WASHINGTON, Oct. 6 — Tens of thousands of Medicare recipients have been victims of deceptive sales tactics and had claims improperly denied by private insurers that run the system’s huge new drug benefit program and offer other private insurance options encouraged by the Bush administration, a review of scores of federal audits has found.
The problems, described in 91 audit reports reviewed by The New York Times, include the improper termination of coverage for people with H.I.V. and AIDS, huge backlogs of claims and complaints, and a failure to answer telephone calls from consumers, doctors and drugstores.
Medicare officials have required insurance companies of all sizes to fix the violations by adopting “corrective action plans.” Since March, Medicare has imposed fines of more than $770,000 on 11 companies for marketing violations and failure to provide timely notice to beneficiaries about changes in costs and benefits.
The companies include three of the largest participants in the Medicare market, UnitedHealth, Humana and WellPoint.
The audits document widespread violations of patients’ rights and consumer protection standards. Some violations could directly affect the health of patients — for example, by delaying access to urgently needed medications.
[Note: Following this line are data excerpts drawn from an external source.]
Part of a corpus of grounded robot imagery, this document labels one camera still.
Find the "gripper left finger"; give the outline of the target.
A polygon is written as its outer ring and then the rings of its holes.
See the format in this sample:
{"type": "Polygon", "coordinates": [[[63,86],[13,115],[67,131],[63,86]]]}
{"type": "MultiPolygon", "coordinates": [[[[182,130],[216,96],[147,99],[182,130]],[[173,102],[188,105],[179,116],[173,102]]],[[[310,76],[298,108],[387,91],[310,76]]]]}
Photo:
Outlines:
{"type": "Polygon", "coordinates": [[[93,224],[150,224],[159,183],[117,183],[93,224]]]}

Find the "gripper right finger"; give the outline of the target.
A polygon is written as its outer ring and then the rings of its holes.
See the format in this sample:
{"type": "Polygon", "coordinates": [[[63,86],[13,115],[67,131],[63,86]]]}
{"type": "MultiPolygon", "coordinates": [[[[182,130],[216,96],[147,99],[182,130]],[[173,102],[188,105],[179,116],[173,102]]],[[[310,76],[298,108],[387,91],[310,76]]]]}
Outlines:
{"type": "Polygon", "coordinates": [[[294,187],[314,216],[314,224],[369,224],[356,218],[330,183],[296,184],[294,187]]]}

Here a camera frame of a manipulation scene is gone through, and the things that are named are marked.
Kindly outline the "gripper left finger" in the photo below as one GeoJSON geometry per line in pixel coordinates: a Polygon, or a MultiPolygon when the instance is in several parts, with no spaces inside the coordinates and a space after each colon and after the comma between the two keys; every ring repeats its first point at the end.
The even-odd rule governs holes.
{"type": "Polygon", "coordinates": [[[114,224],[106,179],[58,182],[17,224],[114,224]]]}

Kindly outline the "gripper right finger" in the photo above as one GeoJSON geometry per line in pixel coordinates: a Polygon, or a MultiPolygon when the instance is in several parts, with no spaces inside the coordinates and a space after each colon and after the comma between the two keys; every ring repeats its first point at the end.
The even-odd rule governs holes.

Medicare officials said that compliance problems occurred most often in two areas: marketing, and the handling of appeals and grievances related to the quality of care.
Representative Bart Stupak, a Michigan Democrat who is chairman of the investigations subcommittee of the House Energy and Commerce Committee, said he had “verified countless stories of deceptive sales practices by insurance agents who prey upon the elderly and disabled to sell them expensive and inappropriate private Medicare plans.”
But David A. Lipschutz, a lawyer at California Health Advocates, a nonprofit group, said that Medicare’s generous payments to private plans still encouraged predatory sales practices.
“Every enrollee in a private Medicare plan is a potential source of substantial profits,” Mr. Lipschutz said.